How would you answer the question: What did you do during lockdown? And, what did you learn during lockdown? And what new habits would you like to take out of lockdown moving forwards?

Evening options instead of just vegging in front of the TV watching lame programs (still on the TV though!):

8 sessions of the Prayer Course, free online:
https://www.youtube.com/watch?v=eO1WIawSAkQ

The Alpha Course videos have likewise been posted for free, I’ve loved doing a refresher, high quality: https://www.youtube.com/watch?v=hBMMD5C0k-s&t=521s

Or how about Laugh Your Way to a Better Marriage, we really enjoyed this:

Do sign up for praying for Muslims during Ramadhan – prayercast.com They send you a daily 4-min beautiful prayer video.

Ed Walker’s book A House Built on Love is well worth reading. Could any life-group get excited about coming alongside ex-cons/sexually-trafficked ladies/those wrestling with addictions etc in the context of buying a house and loving these precious wounded people to life? Hope into Action have seen stunning fruit, and as a full-on Christian organisation have repeatedly won secular industry awards for their approach. The social capital and potential of the Church is unparalleled in addressing such needs.

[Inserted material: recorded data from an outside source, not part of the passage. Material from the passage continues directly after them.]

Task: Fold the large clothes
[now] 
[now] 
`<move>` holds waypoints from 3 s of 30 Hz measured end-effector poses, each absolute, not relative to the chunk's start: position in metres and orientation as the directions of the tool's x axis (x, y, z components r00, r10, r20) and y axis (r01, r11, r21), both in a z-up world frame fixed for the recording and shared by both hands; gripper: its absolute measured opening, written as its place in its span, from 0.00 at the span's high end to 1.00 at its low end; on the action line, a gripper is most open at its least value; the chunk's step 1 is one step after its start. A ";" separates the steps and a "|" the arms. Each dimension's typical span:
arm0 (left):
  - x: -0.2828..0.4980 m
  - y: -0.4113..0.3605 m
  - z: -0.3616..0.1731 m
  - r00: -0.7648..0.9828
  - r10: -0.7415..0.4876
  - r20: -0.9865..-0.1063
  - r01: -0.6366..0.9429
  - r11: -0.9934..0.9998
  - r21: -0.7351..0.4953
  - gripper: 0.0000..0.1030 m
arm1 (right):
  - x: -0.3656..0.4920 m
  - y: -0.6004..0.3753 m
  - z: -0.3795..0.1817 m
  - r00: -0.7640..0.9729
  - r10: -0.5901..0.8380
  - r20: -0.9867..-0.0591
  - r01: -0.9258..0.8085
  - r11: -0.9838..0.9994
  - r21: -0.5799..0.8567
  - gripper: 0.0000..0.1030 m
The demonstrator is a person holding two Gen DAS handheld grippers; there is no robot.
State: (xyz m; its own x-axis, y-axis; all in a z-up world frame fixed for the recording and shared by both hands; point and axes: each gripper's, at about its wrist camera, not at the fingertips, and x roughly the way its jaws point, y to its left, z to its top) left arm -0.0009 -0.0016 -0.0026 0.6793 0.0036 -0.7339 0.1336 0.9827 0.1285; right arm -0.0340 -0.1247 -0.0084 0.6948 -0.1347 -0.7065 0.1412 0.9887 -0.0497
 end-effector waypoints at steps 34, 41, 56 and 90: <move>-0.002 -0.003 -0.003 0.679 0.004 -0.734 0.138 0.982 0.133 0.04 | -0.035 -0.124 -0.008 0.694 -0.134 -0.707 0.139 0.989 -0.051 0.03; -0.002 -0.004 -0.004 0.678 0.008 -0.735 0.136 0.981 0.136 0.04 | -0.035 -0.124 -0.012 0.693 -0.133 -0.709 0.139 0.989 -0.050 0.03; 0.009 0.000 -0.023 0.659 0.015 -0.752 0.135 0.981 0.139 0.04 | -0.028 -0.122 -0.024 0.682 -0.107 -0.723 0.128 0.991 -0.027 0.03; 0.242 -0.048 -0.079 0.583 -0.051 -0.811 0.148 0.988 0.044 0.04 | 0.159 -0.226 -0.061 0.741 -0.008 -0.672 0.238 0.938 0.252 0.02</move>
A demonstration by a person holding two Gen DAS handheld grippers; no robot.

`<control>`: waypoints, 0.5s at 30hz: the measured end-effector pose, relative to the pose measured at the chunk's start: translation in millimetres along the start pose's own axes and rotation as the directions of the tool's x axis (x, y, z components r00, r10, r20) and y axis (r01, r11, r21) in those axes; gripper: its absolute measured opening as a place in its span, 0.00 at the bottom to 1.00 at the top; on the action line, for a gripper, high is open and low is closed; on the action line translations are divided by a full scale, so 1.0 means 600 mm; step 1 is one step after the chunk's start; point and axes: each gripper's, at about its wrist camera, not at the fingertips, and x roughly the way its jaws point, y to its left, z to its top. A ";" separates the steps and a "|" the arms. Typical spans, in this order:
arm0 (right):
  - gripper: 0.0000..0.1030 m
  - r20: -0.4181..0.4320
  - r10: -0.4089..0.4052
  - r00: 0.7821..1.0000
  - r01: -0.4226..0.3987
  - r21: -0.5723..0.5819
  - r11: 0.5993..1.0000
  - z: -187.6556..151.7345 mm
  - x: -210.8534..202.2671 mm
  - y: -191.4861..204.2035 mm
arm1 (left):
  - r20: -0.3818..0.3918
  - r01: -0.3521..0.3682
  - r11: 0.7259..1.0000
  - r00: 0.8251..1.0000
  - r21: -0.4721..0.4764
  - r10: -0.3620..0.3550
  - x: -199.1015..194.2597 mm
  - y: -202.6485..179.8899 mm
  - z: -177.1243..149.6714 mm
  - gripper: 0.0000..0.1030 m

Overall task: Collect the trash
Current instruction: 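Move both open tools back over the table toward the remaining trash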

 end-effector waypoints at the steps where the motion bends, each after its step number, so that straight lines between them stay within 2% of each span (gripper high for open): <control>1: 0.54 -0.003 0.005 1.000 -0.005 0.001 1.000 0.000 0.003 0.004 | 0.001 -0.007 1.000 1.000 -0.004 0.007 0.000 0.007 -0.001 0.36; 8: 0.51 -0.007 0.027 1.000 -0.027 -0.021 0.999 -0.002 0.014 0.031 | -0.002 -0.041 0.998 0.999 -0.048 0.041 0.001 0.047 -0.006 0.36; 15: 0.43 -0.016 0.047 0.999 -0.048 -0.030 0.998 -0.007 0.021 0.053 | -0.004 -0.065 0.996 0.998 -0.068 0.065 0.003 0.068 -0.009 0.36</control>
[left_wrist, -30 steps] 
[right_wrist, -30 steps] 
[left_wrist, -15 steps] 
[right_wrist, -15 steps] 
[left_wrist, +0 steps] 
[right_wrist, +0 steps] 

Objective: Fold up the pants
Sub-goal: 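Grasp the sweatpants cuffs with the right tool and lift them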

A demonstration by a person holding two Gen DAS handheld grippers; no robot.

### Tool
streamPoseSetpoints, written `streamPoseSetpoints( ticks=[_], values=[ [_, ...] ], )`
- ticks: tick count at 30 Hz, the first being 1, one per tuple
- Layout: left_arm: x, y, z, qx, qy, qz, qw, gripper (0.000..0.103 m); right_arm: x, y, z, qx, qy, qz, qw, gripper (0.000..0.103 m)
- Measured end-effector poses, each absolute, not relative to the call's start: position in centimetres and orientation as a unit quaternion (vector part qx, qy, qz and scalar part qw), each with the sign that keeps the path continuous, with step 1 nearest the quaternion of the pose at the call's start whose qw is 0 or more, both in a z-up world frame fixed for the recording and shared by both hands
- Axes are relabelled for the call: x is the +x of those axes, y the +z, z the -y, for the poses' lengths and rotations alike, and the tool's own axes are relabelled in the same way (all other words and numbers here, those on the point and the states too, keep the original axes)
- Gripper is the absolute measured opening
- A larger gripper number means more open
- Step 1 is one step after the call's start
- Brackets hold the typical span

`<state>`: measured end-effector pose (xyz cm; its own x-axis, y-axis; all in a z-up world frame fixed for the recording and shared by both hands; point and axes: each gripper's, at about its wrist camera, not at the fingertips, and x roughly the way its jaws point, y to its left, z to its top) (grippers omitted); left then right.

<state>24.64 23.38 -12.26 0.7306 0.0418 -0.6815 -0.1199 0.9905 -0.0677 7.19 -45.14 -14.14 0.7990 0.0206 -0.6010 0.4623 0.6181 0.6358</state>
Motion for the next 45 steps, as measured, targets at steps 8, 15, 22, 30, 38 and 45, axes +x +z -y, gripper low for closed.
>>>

In Rocky 3, there’s a scene where he’s going soft, getting cultured. He’s achieved boxing fame, and he loses his fighting fire. Manager Mickey says to him: “The worst thing happened that could happen to any fighter – you got civilized.” I wonder if that is exactly what Jesus would say to us. You got civilized…

Have you been ‘civilised’? Is it wrong to be ‘civilised’? What is the point Simon was making? Do you agree or disagree, and why?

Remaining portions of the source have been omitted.